:: DESCRIPTION OF THE TASK ::
Print exactly the lines below between the line containing "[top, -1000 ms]" and the line containing "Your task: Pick", counting both of those lines. Leave pictures out.

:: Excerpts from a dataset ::
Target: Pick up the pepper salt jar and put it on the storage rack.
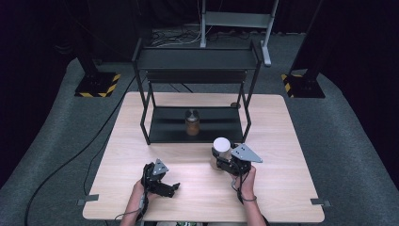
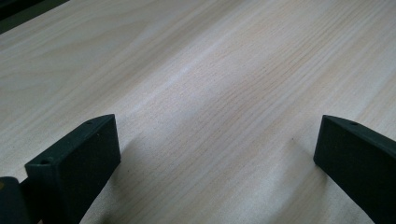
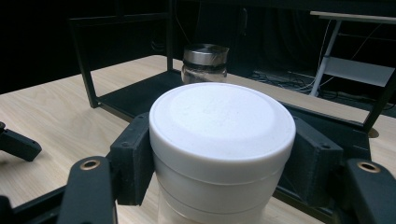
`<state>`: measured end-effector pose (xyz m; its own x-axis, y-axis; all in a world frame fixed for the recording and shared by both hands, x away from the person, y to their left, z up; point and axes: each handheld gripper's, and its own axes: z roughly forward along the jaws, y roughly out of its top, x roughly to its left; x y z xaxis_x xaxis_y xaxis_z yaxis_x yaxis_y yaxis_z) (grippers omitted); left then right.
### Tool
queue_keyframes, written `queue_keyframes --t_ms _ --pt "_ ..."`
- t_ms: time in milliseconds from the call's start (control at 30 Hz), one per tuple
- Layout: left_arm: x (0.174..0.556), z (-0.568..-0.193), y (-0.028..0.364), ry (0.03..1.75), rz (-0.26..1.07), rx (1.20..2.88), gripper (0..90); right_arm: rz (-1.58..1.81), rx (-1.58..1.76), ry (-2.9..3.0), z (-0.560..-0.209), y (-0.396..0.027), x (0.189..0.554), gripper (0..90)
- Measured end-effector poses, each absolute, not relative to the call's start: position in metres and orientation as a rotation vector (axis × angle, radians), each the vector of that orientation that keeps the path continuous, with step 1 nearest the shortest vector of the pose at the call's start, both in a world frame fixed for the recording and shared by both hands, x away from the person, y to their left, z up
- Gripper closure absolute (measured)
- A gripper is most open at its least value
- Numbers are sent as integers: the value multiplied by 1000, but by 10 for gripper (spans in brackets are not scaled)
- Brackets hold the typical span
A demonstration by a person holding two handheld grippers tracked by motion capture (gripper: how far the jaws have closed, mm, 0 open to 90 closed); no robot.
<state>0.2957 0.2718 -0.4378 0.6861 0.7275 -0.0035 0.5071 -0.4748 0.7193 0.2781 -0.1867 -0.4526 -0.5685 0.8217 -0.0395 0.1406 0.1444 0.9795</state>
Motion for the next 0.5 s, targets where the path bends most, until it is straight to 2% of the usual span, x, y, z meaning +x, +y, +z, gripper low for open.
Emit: queue_keyframes --t_ms 500 --pt "295 -438 272 943 397 2179 2 1463 935 1837 -447 -188 280 326"
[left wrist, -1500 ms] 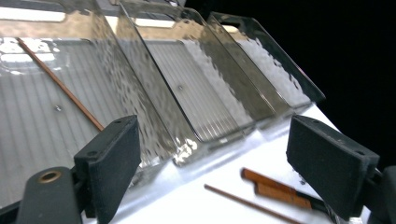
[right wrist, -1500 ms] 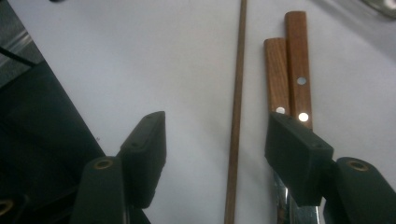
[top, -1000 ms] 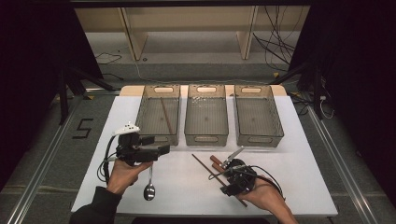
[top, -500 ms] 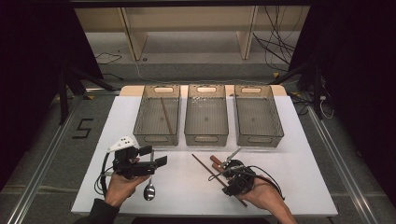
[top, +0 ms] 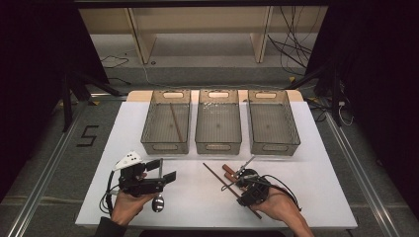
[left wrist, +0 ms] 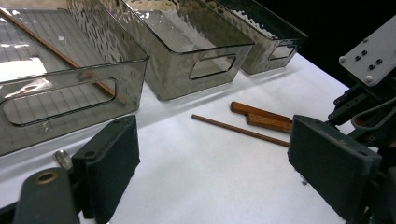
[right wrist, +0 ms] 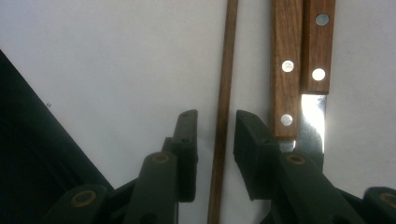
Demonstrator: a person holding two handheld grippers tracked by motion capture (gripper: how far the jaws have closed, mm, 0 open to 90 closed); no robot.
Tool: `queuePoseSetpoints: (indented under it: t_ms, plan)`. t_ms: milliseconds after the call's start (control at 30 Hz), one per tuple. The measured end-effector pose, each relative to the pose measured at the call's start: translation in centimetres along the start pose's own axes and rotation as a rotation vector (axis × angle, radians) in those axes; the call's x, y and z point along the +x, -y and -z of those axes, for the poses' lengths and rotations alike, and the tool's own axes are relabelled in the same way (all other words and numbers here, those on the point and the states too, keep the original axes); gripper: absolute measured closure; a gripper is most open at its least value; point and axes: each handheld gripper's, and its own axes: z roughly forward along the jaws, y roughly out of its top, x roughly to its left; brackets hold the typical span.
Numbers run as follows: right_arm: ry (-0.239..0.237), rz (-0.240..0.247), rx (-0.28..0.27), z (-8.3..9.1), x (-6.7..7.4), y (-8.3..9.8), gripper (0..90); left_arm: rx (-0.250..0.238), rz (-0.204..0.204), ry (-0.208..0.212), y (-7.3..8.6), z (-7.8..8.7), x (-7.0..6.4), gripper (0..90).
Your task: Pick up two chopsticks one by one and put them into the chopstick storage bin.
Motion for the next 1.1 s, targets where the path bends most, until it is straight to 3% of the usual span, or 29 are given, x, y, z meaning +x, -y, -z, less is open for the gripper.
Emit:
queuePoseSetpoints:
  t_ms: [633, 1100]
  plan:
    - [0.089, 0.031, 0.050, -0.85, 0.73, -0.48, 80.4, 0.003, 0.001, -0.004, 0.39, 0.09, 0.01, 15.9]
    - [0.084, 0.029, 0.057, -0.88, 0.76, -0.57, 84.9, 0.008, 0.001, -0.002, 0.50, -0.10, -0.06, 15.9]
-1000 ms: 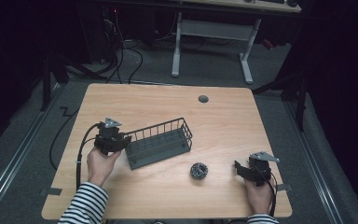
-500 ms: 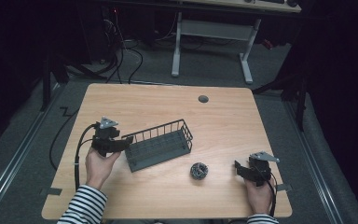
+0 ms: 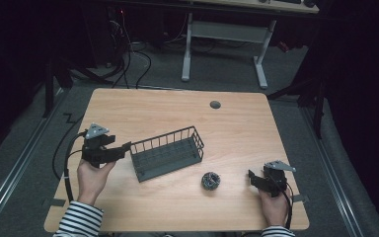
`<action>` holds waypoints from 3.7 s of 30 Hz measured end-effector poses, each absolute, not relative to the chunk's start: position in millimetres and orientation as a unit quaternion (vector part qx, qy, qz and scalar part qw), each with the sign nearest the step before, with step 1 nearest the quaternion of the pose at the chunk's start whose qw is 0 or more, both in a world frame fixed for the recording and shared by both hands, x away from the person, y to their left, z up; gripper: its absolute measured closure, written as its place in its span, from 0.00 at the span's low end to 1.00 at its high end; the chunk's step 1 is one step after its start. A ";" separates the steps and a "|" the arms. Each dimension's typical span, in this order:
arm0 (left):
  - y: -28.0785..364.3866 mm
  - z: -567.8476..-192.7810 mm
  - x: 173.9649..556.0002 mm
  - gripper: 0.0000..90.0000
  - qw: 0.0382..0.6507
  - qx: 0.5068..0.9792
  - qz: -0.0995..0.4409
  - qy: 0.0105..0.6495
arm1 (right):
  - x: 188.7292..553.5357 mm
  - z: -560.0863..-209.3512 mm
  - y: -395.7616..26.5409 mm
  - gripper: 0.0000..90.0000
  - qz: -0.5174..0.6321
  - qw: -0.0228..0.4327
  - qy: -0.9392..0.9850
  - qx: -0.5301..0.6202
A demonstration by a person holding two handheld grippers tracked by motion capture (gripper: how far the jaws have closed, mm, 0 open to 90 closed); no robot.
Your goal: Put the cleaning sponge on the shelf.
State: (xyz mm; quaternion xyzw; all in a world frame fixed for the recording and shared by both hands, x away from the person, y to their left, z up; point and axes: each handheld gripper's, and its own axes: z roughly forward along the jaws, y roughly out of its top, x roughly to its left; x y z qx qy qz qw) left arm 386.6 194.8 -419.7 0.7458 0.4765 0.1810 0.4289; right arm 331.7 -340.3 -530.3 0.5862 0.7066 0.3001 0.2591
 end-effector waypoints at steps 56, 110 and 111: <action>235.9 -519.2 354.2 0.34 0.366 0.733 0.178 0.545 | 331.5 -530.2 -339.9 0.38 0.298 0.260 0.706 0.587; 222.0 -537.3 358.4 0.32 0.335 0.740 0.232 0.536 | 318.1 -512.8 -328.4 0.36 0.350 0.215 0.726 0.551; 222.0 -537.3 358.4 0.32 0.335 0.740 0.232 0.536 | 316.6 -511.3 -327.0 0.36 0.355 0.217 0.729 0.543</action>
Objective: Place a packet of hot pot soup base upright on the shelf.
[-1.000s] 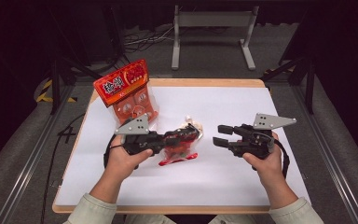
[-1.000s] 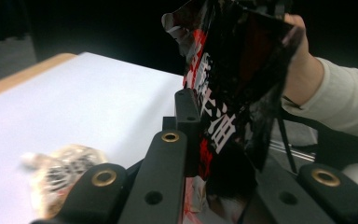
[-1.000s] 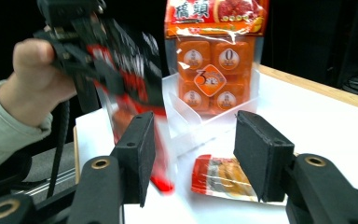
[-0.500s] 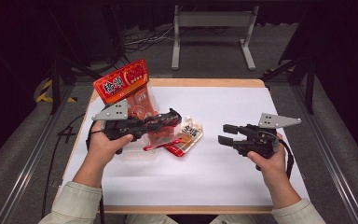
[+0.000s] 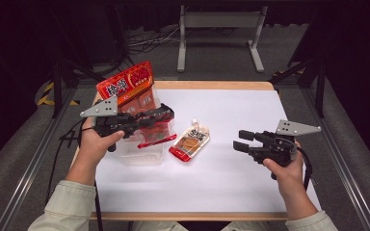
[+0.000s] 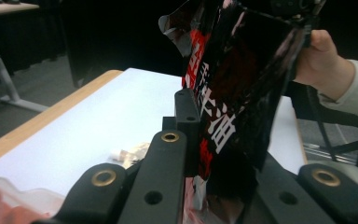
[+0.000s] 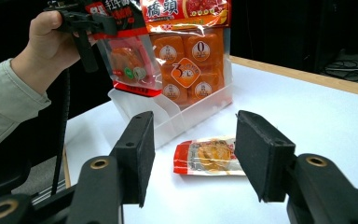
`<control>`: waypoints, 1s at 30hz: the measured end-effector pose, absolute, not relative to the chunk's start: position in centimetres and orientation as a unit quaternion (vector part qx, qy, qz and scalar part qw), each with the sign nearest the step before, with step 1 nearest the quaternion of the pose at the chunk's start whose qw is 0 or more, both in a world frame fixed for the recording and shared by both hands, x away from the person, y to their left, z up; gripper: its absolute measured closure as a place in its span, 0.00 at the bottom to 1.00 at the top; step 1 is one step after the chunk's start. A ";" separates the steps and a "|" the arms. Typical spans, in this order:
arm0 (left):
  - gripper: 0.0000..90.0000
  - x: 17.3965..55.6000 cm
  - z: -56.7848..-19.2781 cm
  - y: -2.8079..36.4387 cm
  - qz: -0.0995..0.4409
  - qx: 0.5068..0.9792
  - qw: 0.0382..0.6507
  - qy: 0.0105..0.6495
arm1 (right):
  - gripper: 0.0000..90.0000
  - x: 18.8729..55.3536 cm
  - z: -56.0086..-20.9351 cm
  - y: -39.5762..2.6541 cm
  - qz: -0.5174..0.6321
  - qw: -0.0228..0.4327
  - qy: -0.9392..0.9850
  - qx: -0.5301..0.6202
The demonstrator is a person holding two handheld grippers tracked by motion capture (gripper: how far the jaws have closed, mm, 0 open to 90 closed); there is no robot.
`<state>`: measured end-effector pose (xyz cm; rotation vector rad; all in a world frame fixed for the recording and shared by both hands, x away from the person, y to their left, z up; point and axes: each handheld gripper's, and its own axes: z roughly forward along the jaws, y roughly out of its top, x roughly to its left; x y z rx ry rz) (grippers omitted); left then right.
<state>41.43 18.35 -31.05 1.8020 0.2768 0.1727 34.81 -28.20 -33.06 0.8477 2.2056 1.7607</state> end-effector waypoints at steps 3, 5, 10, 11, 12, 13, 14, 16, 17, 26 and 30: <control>0.99 41.7 -31.1 18.7 0.080 0.782 0.606 0.123 | 0.53 34.7 -33.1 -28.4 0.594 0.098 0.744 0.289; 0.99 42.0 -31.3 18.9 0.085 0.780 0.607 0.130 | 0.53 34.6 -33.2 -28.6 0.594 0.097 0.744 0.291; 0.99 42.4 -31.4 19.6 0.093 0.779 0.604 0.139 | 0.53 34.6 -33.4 -28.6 0.590 0.097 0.745 0.294; 0.99 42.5 -31.4 19.7 0.096 0.779 0.604 0.140 | 0.53 34.6 -33.4 -28.6 0.591 0.097 0.745 0.295; 0.99 42.5 -31.4 19.7 0.096 0.779 0.604 0.140 | 0.53 34.6 -33.4 -28.6 0.591 0.097 0.745 0.295; 0.99 42.6 -31.5 19.7 0.098 0.777 0.606 0.140 | 0.53 34.6 -33.4 -28.6 0.591 0.097 0.745 0.294; 0.99 42.6 -31.5 19.8 0.103 0.777 0.605 0.138 | 0.53 34.6 -33.4 -28.6 0.590 0.097 0.745 0.294; 0.99 42.7 -31.6 19.9 0.115 0.782 0.598 0.133 | 0.53 34.6 -33.4 -28.6 0.591 0.097 0.745 0.294; 0.99 42.7 -31.7 20.0 0.117 0.783 0.596 0.136 | 0.53 34.6 -33.4 -28.6 0.590 0.096 0.746 0.294; 0.99 43.1 -32.6 20.4 0.120 0.789 0.586 0.142 | 0.52 34.7 -33.4 -28.4 0.592 0.092 0.745 0.292; 0.99 43.3 -33.0 20.6 0.119 0.794 0.580 0.134 | 0.52 34.8 -33.4 -28.3 0.593 0.088 0.746 0.291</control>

:: RESPONSE TO THIS EXERCISE ::
[top, -1000 ms] 
[top, -500 ms] 
[top, +0 ms] 
[left wrist, +0 ms] 
[right wrist, +0 ms] 
Demonstrator: a person holding two handheld grippers tracked by motion capture (gripper: how far the jaws have closed, mm, 0 open to 90 closed); no robot.
Tool: `queuePoseSetpoints: (indented under it: t_ms, plan)`. t_ms: milliseconds after the call's start (control at 30 Hz), one per tuple. The measured end-effector pose, each relative to the pose measured at the call's start: translation in centimetres along the start pose's own axes and rotation as a rotation vector (axis × angle, radians) in those axes; the call's x, y and z point along the +x, -y and -z of those axes, for the poses' lengths and rotations alike, and the tool's own axes are relabelled in the same way (all other words and numbers here, those on the point and the states too, keep the original axes); gripper: absolute measured closure; a gripper is most open at its least value; point and axes: each handheld gripper's, and its own axes: z roughly forward along the jaws, y roughly out of its top, x roughly to its left; brackets hold the typical span.
Numbers run as follows: right_arm: ry (-0.239..0.237), rz (-0.240..0.247), rx (-0.28..0.27), z (-8.3..9.1), x (-6.7..7.4), y (-8.3..9.8), gripper (0..90); left_arm: rx (-0.250..0.238), rz (-0.204..0.204), ry (-0.208..0.212), y (-7.3..8.6), z (-7.8..8.7), x (-7.0..6.4), gripper (0..90).
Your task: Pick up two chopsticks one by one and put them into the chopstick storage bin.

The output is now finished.